TRY IT -> Filter the entries below, keeping only lines with "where".

Stored data entries
-=-=-=-=-

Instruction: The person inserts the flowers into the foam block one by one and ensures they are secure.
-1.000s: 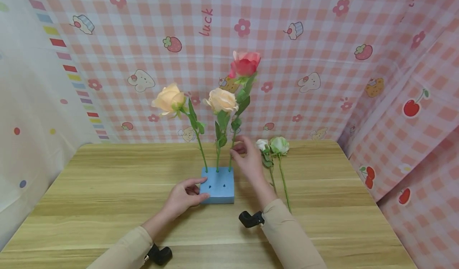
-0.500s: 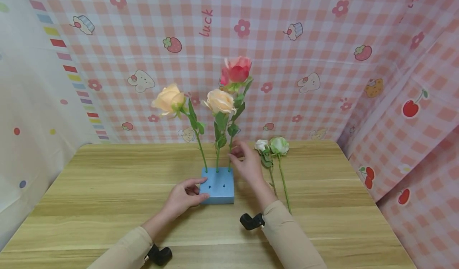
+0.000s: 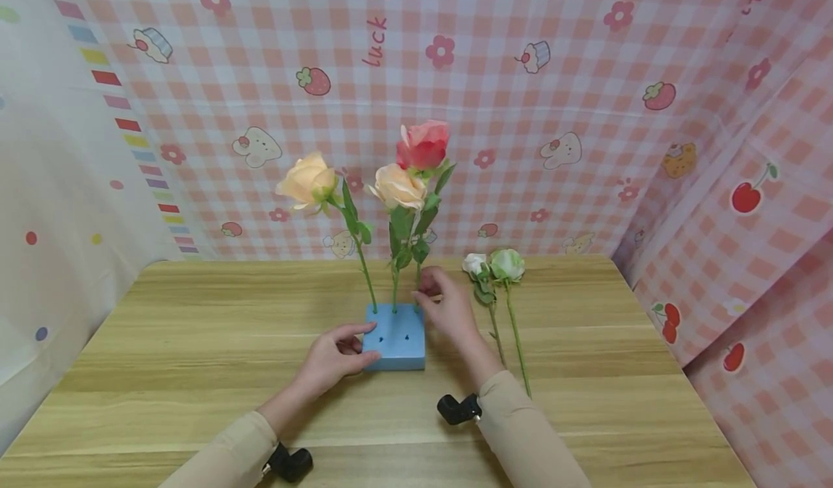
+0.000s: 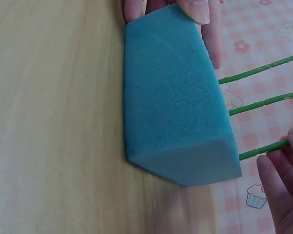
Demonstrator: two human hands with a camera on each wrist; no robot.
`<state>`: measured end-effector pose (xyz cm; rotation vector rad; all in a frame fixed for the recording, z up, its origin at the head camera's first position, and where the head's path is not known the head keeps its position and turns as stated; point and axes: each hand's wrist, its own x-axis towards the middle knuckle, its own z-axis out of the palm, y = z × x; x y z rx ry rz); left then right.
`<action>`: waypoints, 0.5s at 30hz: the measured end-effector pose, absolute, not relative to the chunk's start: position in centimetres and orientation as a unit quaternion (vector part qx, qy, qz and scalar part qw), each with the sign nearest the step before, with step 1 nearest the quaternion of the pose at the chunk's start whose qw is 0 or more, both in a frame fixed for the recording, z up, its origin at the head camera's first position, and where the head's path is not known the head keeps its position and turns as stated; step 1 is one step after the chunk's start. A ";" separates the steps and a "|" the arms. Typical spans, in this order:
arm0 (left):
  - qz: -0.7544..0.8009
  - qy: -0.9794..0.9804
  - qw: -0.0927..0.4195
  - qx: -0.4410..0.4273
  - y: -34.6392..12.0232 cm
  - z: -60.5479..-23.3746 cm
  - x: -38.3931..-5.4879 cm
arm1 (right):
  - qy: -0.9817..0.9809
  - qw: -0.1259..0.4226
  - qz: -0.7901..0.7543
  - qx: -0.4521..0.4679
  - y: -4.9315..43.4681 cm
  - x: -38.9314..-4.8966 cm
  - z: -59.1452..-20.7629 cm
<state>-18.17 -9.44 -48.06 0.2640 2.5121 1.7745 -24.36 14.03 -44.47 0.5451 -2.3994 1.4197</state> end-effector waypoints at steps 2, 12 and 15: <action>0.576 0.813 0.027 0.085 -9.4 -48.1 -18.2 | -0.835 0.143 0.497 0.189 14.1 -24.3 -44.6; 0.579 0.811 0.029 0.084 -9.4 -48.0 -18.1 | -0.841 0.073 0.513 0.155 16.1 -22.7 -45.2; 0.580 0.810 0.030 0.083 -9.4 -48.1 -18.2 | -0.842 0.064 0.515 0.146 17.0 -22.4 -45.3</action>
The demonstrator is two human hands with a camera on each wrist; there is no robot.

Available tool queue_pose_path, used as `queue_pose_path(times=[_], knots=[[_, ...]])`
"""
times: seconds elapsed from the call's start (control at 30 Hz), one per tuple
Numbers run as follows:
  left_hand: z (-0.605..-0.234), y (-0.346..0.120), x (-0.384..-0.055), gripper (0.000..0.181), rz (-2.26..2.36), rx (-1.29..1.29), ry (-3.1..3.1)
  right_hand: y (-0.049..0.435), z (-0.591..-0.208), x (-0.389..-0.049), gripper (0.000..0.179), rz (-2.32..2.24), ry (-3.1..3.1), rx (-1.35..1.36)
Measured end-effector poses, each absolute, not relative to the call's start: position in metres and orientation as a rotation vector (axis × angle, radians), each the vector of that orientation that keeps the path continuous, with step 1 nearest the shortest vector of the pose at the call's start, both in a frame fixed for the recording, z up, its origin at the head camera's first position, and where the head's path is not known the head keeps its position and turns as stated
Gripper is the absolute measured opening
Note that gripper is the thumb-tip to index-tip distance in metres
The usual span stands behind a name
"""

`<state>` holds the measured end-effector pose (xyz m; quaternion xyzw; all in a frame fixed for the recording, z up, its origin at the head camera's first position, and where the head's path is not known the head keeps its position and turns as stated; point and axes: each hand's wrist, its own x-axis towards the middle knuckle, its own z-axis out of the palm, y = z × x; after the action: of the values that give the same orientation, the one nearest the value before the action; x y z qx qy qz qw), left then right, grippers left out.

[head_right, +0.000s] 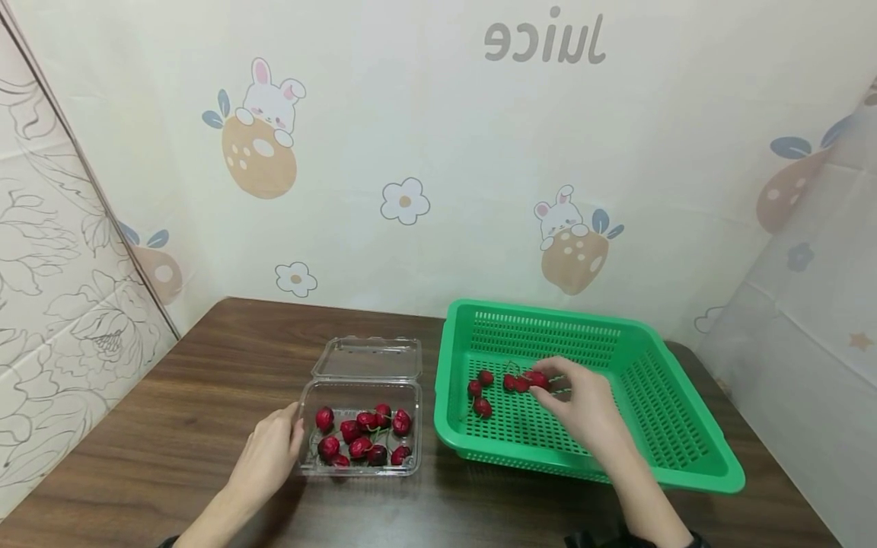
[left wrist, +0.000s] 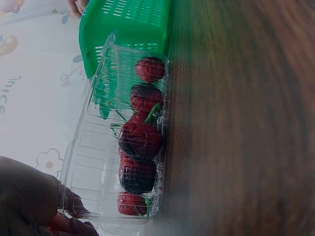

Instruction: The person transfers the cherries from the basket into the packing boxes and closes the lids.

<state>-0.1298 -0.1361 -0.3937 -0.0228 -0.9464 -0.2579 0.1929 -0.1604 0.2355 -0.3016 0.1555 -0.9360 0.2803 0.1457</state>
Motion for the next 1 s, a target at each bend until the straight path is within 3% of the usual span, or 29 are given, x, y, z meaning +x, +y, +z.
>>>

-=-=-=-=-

ANSWER SECTION ->
`<state>`: measured end-effector pose (xyz cm; rotation vector rad; all in a frame fixed for the recording, z up, its origin at the head camera's first position, and where the head's path is not known the head keeps its position and turns as stated; point and axes: each hand's wrist, its own x-axis towards the middle knuckle, its own z-axis out of the palm, y = z × x; x y z rx ry rz); left then right.
`<action>`: waypoints, 0.5s at 30hz: the measured end-effector pose, absolute, not relative to the chunk's start: position in centimetres and orientation as a unit quaternion (vector part qx, qy, qz and scalar part qw), each with the sign nearest the step before, with step 1 nearest the quaternion of the pose at the chunk's start whose qw is 0 or more, both in a frame fixed for the recording, z up, its origin at the head camera's first position, and where the head's path is not known the head keeps its position and turns as stated; step 1 is one step after the chunk's start. A ";" separates the steps and a "|" the arms. Typical spans, in this order:
Measured end-effector poses, each absolute, not relative to the call's start: position in metres and orientation as a rotation vector (axis × angle, radians), each the vector of that orientation that keeps the path continuous, with step 1 nearest the shortest vector of the pose at the call's start, both in a frame fixed for the recording, z up, its origin at the head camera's first position, and where the head's path is not known the head keeps its position and turns as stated
`<state>` holds the measured end-effector pose (xyz m; quaternion xyzw; all in a frame fixed for the recording, z up, its origin at the head camera's first position, and where the head's path is not known the head keeps its position and turns as stated; point and axes: each hand's wrist, its own x-axis towards the middle knuckle, its own z-axis out of the palm, y = z × x; after the action: of the values that give the same orientation, the one nearest the value before the action; x y z qx qy qz qw), left then right, grippers left out.

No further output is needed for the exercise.